Human adenovirus (HAdV) has a worldwide distribution and remains a major pathogen that leads to infections of the respiratory tract. No specific treatments or vaccines are yet available for HAdV infection. Sargassum fusiforme, an edible seaweed, has attracted a lot of attention for its various bioactivities. S. fusiforme has been reported to exhibit antiviral activity. However, research studies about its anti-HAdV activity are few. In this research, we found that S. fusiforme had low cytotoxicity and possessed anti-human adenovirus type 7 (HAdV7) activity in vitro, and the most effective ingredient was alginate. The time of addition assay demonstrated inhibitory effects that were observed in all life stages of the virus. In addition, we observed that the antiviral activity of alginate against HAdV7 infection might be closely related to the endoplasmic reticulum stress (ERS) pathway. Taken together, these results suggest that S. fusiforme extracts have potential application in the prevention and treatment of HAdV infection.

Introduction

Human adenovirus (HAdV) belongs to the Adenoviridae mammalian adenovirus family (genus Mastadenovirus). It is a linear double-stranded DNA virus without an envelope (Rowe et al., 1953). The core of HAdV is composed of four structural proteins (PV, PVII, TP, and PX) and DNA together, with PVII being the core protein that wraps DNA. Presently, more than 85 HAdV types have been identified, which were divided into seven species (A–G) (Lu et al., 2020). Of these, about 47 types can cause acute infectious zoonoses (Ismail et al., 2019). Related literature illustrated that there were differences in the types of HAdV circulating in different countries or regions and in the same region at different times (Lynch et al., 2018; Fu et al., 2019). Acute respiratory disease induced by HADV-7 accounted for more than 60% of the global incidence rate in Asia and posed a threat to public health (Xu et al., 2018). So far, there are no effective drugs against HAdV. Commercial adenovirus vaccine is presently available only in the United States (Majee et al., 2020).

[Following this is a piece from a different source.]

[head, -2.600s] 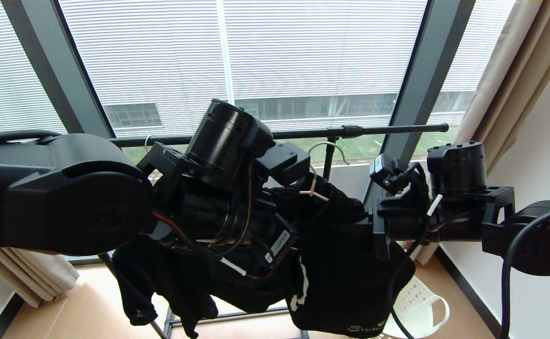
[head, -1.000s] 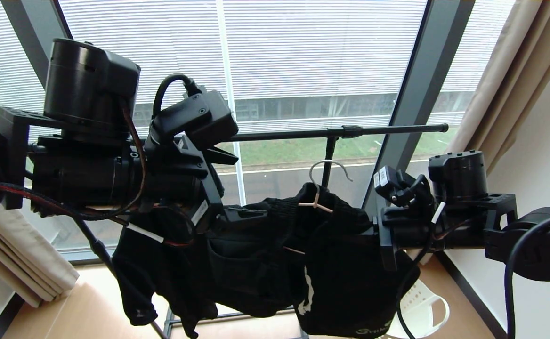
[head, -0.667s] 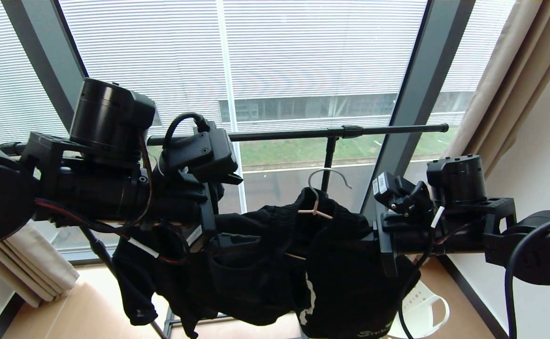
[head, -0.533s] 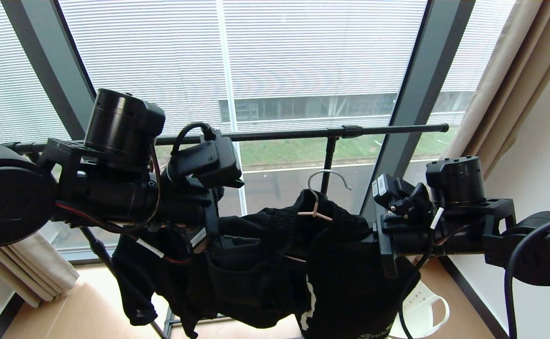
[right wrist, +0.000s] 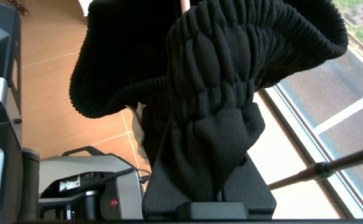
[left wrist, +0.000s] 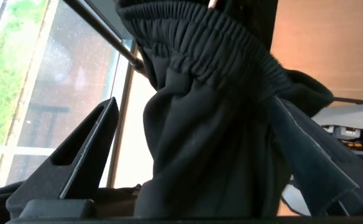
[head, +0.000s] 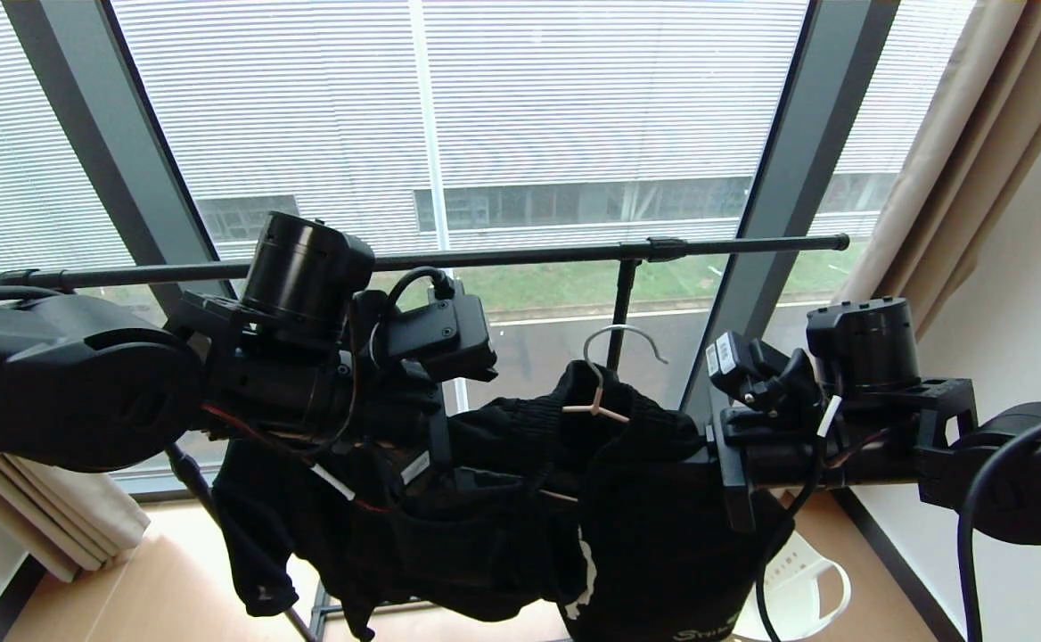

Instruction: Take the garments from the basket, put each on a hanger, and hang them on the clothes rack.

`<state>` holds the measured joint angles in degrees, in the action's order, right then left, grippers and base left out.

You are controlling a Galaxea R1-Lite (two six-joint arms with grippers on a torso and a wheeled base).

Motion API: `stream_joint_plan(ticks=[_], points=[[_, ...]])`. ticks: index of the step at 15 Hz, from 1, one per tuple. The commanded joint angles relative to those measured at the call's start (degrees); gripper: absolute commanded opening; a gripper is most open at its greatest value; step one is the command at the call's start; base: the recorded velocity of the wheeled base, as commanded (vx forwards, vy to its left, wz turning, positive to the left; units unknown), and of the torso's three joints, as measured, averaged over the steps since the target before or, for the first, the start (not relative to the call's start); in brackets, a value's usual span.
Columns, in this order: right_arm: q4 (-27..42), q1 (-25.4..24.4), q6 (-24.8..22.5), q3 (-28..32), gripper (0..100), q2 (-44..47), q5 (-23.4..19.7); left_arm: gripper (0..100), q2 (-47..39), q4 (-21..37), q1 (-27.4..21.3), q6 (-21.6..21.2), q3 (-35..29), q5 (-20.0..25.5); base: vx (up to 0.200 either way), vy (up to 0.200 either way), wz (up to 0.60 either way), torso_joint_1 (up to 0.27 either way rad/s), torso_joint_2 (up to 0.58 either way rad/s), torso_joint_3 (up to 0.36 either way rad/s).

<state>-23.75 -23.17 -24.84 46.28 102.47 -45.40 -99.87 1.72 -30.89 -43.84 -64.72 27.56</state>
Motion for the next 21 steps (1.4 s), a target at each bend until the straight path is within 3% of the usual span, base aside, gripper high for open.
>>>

Sargassum fusiforme is a large seaweed belonging to the Sargassaceae family, Fucales order, and Phaeophyceae class (Liu et al., 2020b). It grows chiefly in coastal areas of Asian countries, such as Japan, South Korea, and North Korea (Liu et al., 2020a). There are abundant proteins, polysaccharides, and microelements in S. fusiforme, which has a wide range of biological activity in terms of antioxidant (Li Y. T. et al., 2018), antitumor (Fan et al., 2017), immunity (Sugiura et al., 2016), anti-aging (Bogie et al., 2019), bone growth and blood glucose (Zhou et al., 2021), anticoagulant, growth, and development. Moreover, Paskaleva et al. showed that S. fusiforme extract inhibited more than 90% of HIV type 1 (HIV-1) infection and replication in T cells, human macrophages, and microglia and more than 70% of pseudotyped HIV-1 [vesicular stomatitis virus (VSV)/NL4-3] infection in human astrocytes (Paskaleva et al., 2006). A separate study suggested that there exist at least two different bioactive molecules in S. fusiforme extract: one inhibiting HIV-1 fusion by interacting with the CD4 receptor and the other directly inhibiting the HIV-1 reverse transcriptase (Paskaleva et al., 2008).

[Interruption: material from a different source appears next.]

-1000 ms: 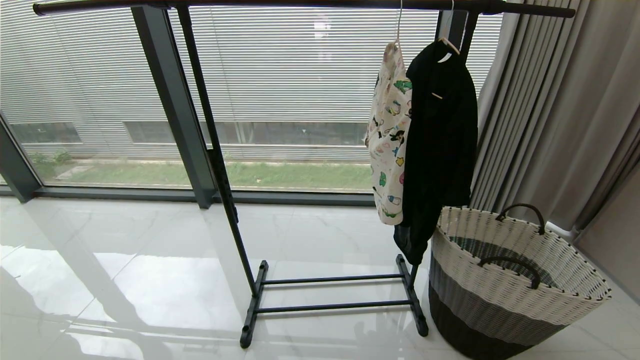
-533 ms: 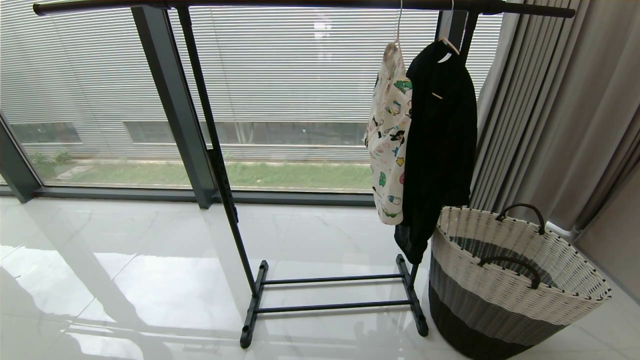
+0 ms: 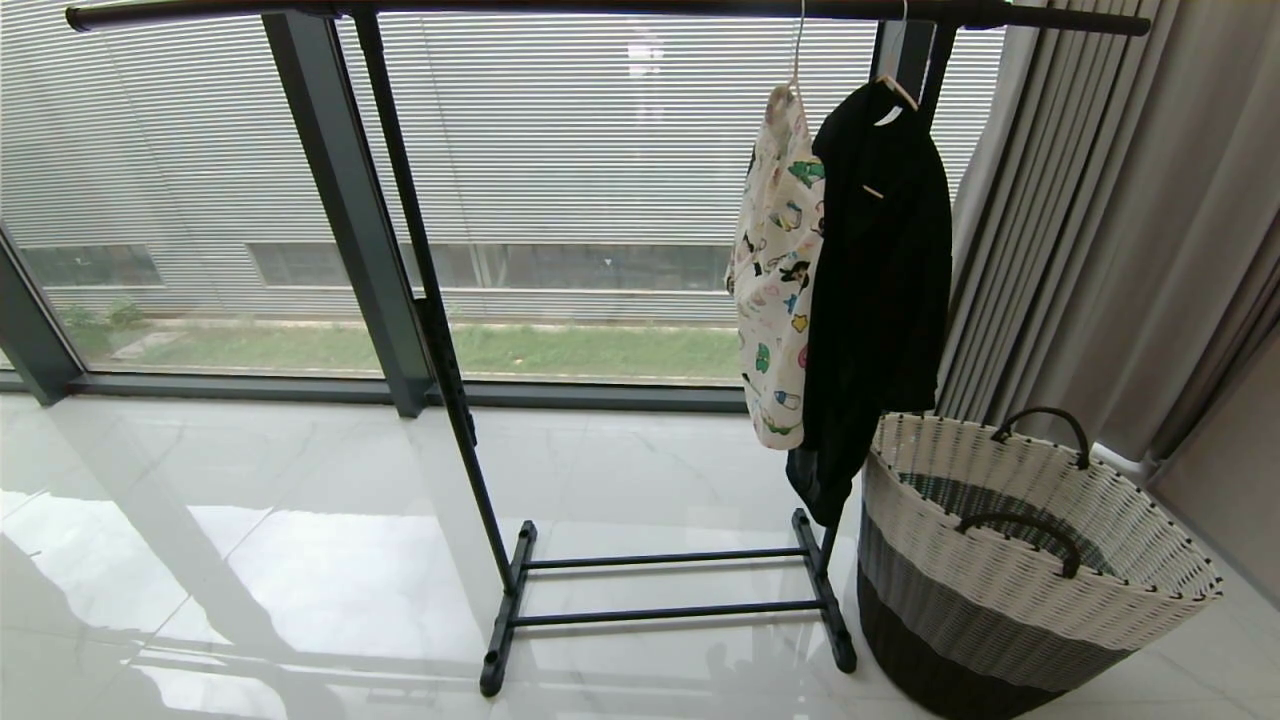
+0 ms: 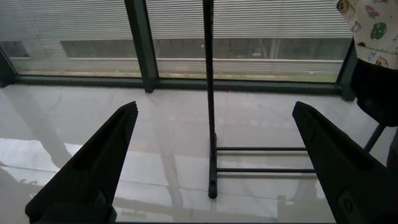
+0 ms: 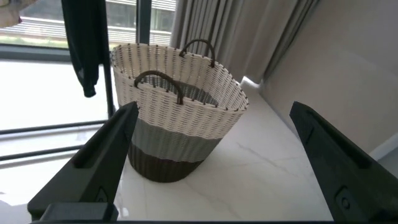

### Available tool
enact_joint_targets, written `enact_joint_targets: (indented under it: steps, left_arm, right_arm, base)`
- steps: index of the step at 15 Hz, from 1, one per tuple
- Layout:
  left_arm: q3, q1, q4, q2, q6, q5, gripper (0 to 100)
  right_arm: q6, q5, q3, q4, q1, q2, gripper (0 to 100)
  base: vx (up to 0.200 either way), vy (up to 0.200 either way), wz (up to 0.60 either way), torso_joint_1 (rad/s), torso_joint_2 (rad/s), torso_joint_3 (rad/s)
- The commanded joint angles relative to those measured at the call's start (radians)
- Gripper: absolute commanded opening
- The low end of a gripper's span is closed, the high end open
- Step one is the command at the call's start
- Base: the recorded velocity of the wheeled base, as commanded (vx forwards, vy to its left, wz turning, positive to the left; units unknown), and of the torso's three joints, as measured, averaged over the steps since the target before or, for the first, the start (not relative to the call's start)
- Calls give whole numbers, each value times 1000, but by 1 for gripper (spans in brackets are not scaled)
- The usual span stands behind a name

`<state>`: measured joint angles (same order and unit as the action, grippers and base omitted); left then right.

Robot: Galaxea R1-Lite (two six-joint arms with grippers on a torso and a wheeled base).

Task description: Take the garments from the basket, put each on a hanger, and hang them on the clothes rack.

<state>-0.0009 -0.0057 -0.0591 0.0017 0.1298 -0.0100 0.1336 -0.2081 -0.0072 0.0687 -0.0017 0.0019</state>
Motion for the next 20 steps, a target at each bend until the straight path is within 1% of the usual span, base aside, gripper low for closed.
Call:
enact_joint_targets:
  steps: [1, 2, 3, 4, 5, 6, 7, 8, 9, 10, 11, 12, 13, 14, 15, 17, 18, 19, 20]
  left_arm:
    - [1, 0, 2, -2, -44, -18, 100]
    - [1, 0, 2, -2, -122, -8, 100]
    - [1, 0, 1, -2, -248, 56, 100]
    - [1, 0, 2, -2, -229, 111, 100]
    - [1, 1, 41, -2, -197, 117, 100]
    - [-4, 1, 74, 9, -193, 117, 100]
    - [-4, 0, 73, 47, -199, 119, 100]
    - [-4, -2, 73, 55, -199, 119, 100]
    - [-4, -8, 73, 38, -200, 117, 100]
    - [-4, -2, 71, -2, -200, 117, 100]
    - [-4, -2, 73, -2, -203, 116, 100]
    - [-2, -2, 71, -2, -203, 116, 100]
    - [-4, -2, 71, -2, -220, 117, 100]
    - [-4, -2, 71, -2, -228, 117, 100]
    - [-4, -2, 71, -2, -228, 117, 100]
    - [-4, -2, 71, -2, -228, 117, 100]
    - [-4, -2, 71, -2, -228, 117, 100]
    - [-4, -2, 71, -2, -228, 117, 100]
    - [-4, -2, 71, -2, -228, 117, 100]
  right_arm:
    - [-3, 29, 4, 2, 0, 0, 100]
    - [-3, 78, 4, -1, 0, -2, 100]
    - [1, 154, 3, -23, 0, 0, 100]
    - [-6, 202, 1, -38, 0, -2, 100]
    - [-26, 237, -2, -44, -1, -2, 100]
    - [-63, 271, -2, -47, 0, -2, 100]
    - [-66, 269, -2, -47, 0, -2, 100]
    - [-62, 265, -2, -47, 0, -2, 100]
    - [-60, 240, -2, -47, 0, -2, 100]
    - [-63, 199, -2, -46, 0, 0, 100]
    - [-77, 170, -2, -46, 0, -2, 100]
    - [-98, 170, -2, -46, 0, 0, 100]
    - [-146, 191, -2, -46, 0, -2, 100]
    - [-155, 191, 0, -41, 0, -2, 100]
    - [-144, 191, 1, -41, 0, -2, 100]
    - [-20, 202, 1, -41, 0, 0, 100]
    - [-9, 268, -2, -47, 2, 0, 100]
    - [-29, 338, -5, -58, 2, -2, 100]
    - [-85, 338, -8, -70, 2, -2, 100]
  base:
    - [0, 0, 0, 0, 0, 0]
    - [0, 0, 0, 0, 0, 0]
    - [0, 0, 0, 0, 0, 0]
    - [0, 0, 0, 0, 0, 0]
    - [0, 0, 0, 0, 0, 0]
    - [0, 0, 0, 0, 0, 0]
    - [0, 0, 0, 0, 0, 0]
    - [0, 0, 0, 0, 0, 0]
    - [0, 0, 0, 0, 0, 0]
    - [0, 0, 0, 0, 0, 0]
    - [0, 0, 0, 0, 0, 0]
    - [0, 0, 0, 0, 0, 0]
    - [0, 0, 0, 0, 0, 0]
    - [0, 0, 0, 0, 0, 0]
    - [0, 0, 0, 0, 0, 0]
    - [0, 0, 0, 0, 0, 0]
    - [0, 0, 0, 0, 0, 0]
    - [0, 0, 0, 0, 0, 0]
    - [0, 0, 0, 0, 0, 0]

In this study, we showed that S. fusiforme extracts had potential antiviral HADV-7 ability and that the most effective ingredient was alginate. At the same time, we compared three different types of anti-adenoviruses, and the stage of interaction between alginate and adenovirus was the most effective.

Materials and Methods

Cells, Viruses, and Reagents

A549 cells were generously offered by Dr. Yiquan Li, Changchun University of Chinese Medicine. A549 cells were cultured in Dulbecco’s modified Eagle’s medium (DMEM) supplemented with 10% fetal bovine serum (FBS) and maintained in a humidified 5% CO₂ incubator at 37°C. Cells infected with HAdV7 were maintained in DMEM supplemented with 2% FBS. HAdV7 was preserved in our laboratory. S. fusiforme was kindly provided by Professor Mingjiang Wu, College of Life and Environmental Sciences, Wenzhou University. S. fusiforme was picked from a Dongtou algae farm in Wenzhou city, Zhejiang Province. The seaweeds were dried and then powdered. S. fusiforme polysaccharides (SFPSs) were extracted by boiling and soaking in diluted HCl. After boiling, 4 M CaCl₂ was added to the filtrate for precipitation and the supernatant was precipitated with ethanol. The concentration was then freeze dried to obtain S. fusiforme fucoidan (Zhang Y. et al., 2020). After soaking in diluted HCl, NaOH was added to the filtrate to maintain the pH at 7.0–8.0, ethanol was added for concentration, and then the sediment was freeze dried to obtain the alginate.

Cell Viability Assay

The Cell Counting Kit-8 (CCK8) assay kit was purchased from Solarbio (Beijing, China). In brief, A549 cells were cultured in 96-well plates for 12 h and subsequently treated with 10 μl of S. fusiforme extracts (powder, fucoidan, and alginate) at different concentrations. Each extract was diluted in six parallel duplicate wells and cultured in humidified 5% CO₂ at 37°C for 72 h. The cell viability of A549 cells was detected using the corresponding kit in strict accordance with the kit’s instructions.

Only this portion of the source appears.